Germacrene C synthase from Lycopersicon esculentum cv. VFNT cherry tomato: cDNA isolation, characterization, and bacterial expression of the multiple product sesquiterpene cyclase.

Germacrene C was found by GC-MS and NMR analysis to be the most abundant sesquiterpene in the leaf oil of Lycopersicon esculentum cv. VFNT Cherry, with lesser amounts of germacrene A, guaia-6,9-diene, germacrene B, beta-caryophyllene, alpha-humulene, and germacrene D. Soluble enzyme preparations from leaves catalyzed the divalent metal ion-dependent cyclization of [1-3H]farnesyl diphosphate to these same sesquiterpene olefins, as determined by radio-GC. To obtain a germacrene synthase cDNA, a set of degenerate primers was constructed based on conserved amino acid sequences of related terpenoid cyclases.

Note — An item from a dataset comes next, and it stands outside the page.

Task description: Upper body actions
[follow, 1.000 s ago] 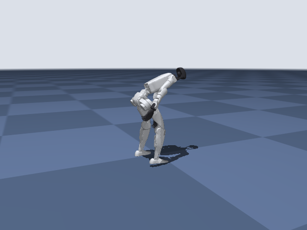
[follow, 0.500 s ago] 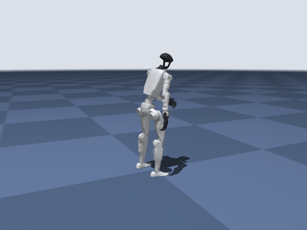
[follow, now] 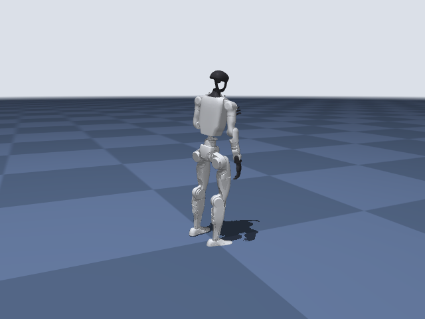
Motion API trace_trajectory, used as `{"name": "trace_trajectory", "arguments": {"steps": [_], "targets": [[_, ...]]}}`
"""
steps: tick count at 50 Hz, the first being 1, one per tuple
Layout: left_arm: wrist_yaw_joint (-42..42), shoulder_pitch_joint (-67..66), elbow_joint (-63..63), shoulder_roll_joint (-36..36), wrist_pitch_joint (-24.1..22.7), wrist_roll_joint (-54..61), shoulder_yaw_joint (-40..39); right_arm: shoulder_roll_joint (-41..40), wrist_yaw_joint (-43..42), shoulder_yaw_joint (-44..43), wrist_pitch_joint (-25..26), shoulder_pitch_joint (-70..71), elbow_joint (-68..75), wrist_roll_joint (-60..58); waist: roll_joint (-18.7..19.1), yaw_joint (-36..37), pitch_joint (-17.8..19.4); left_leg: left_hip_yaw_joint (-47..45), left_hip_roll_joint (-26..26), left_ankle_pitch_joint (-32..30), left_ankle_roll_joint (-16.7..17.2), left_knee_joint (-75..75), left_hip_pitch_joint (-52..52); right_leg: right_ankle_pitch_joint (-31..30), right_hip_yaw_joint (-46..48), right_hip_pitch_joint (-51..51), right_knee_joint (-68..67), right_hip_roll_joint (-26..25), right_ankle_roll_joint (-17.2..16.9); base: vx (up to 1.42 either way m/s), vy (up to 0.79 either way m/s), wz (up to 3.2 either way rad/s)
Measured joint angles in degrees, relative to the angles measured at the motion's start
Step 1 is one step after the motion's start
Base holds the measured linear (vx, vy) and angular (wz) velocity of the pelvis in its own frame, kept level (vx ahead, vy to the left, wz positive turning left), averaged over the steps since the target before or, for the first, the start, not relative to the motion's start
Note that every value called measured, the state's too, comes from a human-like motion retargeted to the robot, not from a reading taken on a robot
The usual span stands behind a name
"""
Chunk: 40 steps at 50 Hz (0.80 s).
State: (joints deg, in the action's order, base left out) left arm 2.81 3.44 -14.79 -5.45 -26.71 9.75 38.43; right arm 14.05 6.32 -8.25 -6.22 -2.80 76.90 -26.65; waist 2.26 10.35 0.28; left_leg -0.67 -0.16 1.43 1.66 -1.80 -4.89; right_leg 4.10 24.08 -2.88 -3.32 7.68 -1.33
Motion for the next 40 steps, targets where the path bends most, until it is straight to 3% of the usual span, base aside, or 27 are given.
{"name": "trace_trajectory", "arguments": {"steps": [7, 23, 31, 40], "targets": [[-5.4, 0.4, -3.3, -1.2, -2.2, -4.2, -0.3, -0.2, 0.1, -0.1, 0.0, -1.3, 2.6, -0.7, -0.2, 1.2, -0.1, 1.0, 0.1, 0.1, 0.1, -0.1, 1.0, 0.5, 1.2, 1.3, -1.2, 0.1, 0.1, 0.01, 0.0, 0.03], [-5.1, -0.7, -1.1, -3.4, -2.4, -8.1, -1.7, -0.4, -1.3, 0.0, 0.5, -1.8, 6.4, -3.5, 0.1, 1.5, -0.4, 0.4, 0.4, 0.7, 0.1, -0.2, 2.7, 0.5, 0.2, 2.2, -1.5, 0.0, 0.0, 0.0, 0.0, 0.0], [-0.3, -1.4, 8.9, -5.5, -2.1, -12.1, -4.6, -0.7, -1.2, -0.1, 0.9, -0.9, 7.2, -3.2, 0.1, 0.5, -0.3, -0.5, 0.6, 1.0, 0.0, -0.3, 3.1, 0.3, -1.2, 1.7, -1.6, -0.1, 0.1, 0.0, 0.0, 0.0], [3.2, -1.3, 29.7, -7.8, -4.0, -22.4, -7.5, -1.3, -1.1, 0.1, 1.0, -0.8, 7.7, -3.3, -0.3, -0.6, -0.4, -1.7, 0.8, 1.4, 0.0, -0.3, 3.3, -0.2, -3.1, 1.3, -0.6, -0.6, 0.2, 0.01, -0.04, -0.12]]}}
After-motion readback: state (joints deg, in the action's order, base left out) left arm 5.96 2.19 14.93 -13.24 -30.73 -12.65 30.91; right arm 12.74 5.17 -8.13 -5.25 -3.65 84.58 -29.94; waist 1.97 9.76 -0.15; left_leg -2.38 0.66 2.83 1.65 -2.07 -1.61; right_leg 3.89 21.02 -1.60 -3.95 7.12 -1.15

With cDNA prepared from leaf epidermis-enriched mRNA, these primers amplified a 767-bp fragment that was used as a hybridization probe to screen the cDNA library. Thirty-one clones were evaluated for functional expression of terpenoid cyclase activity in Escherichia coli by using labeled geranyl, farnesyl, and geranylgeranyl diphosphates as substrates. Nine cDNA isolates expressed sesquiterpene synthase activity, and GC-MS analysis of the products identified germacrene C with smaller amounts of germacrene A, B, and D. None of the expressed proteins was active with geranylgeranyl diphosphate; however, one truncated protein converted geranyl diphosphate to the monoterpene limonene. The cDNA inserts specify a deduced polypeptide of 548 amino acids (Mr = 64,114), and sequence comparison with other plant sesquiterpene cyclases indicates that germacrene C synthase most closely resembles cotton delta-cadinene synthase (50% identity).